Content starts

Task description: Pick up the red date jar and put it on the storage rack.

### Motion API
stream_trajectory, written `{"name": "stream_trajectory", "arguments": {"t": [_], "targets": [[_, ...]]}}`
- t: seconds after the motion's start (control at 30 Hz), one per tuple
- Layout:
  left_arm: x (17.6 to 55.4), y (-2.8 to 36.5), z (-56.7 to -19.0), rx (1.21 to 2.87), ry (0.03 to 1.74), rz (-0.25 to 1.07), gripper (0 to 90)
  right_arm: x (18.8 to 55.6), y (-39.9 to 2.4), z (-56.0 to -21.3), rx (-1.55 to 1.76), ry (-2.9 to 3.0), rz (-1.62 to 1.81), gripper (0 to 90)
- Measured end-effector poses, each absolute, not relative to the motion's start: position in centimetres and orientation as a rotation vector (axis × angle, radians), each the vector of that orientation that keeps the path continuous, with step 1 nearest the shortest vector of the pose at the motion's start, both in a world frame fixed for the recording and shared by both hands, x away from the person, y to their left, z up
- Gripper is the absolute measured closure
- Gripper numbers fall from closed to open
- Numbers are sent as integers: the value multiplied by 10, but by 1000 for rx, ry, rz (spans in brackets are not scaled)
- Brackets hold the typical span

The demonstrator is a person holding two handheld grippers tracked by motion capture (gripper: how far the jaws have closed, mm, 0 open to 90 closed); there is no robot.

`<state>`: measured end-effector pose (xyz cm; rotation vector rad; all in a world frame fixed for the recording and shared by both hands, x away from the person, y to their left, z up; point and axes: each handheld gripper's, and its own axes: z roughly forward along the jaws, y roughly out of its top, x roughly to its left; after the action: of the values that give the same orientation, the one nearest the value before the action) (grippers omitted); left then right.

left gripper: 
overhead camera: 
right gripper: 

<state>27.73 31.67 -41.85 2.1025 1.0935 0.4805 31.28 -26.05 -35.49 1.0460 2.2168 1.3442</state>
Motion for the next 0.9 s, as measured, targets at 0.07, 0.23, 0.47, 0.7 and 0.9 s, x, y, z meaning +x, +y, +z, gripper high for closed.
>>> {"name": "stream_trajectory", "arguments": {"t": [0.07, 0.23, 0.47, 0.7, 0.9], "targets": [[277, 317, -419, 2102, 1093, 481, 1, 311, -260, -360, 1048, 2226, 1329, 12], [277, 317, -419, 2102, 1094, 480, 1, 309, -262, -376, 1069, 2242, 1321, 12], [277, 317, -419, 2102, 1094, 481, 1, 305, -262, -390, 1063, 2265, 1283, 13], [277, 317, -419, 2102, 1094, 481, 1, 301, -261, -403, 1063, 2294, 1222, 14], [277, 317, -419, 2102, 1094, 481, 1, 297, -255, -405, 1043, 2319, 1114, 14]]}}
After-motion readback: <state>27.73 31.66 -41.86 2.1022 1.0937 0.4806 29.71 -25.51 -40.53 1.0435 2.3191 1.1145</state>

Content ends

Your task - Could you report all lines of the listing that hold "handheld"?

Written solution -
The demonstrator is a person holding two handheld grippers tracked by motion capture (gripper: how far the jaws have closed, mm, 0 open to 90 closed); there is no robot.
`<state>`: measured end-effector pose (xyz cm; rotation vector rad; all in a world frame fixed for the recording and shared by both hands, x away from the person, y to their left, z up; point and axes: each handheld gripper's, and its own axes: z roughly forward along the jaws, y roughly out of its top, x roughly to its left; after the action: of the values that give the same orientation, the one nearest the value before the action) (grippers omitted); left then right.

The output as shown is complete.